#### WHAT IS BEING ASKED:
Going down the listing below, print exactly each line from the one with "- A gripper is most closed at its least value" up to and including the one with "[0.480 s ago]", and skip the rest.

#### DATA EXCERPT:
<<<<

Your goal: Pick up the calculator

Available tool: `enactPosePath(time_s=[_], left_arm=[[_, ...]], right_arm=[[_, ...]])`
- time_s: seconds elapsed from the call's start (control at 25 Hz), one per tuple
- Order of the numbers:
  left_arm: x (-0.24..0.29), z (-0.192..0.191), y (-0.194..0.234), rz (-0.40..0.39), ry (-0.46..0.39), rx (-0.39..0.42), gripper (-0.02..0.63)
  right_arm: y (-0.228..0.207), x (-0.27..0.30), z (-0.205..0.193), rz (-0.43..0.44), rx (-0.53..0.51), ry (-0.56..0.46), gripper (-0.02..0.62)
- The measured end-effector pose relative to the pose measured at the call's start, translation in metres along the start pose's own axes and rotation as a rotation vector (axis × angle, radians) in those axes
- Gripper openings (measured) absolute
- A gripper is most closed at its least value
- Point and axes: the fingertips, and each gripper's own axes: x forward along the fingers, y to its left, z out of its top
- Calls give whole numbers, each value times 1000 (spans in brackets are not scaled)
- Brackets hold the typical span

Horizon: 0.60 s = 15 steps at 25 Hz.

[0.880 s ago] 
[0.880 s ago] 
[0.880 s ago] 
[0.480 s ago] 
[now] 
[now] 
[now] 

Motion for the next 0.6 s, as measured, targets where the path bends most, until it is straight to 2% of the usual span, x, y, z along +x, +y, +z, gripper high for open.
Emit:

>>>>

#### RESPONSE TO THIS TASK:
- A gripper is most closed at its least value
- Point and axes: the fingertips, and each gripper's own axes: x forward along the fingers, y to its left, z out of its top
- Calls give whole numbers, each value times 1000 (spans in brackets are not scaled)
- Brackets hold the typical span

Horizon: 0.60 s = 15 steps at 25 Hz.

[0.880 s ago] 
[0.880 s ago] 
[0.880 s ago] 
[0.480 s ago] 

The requested output has been given in full.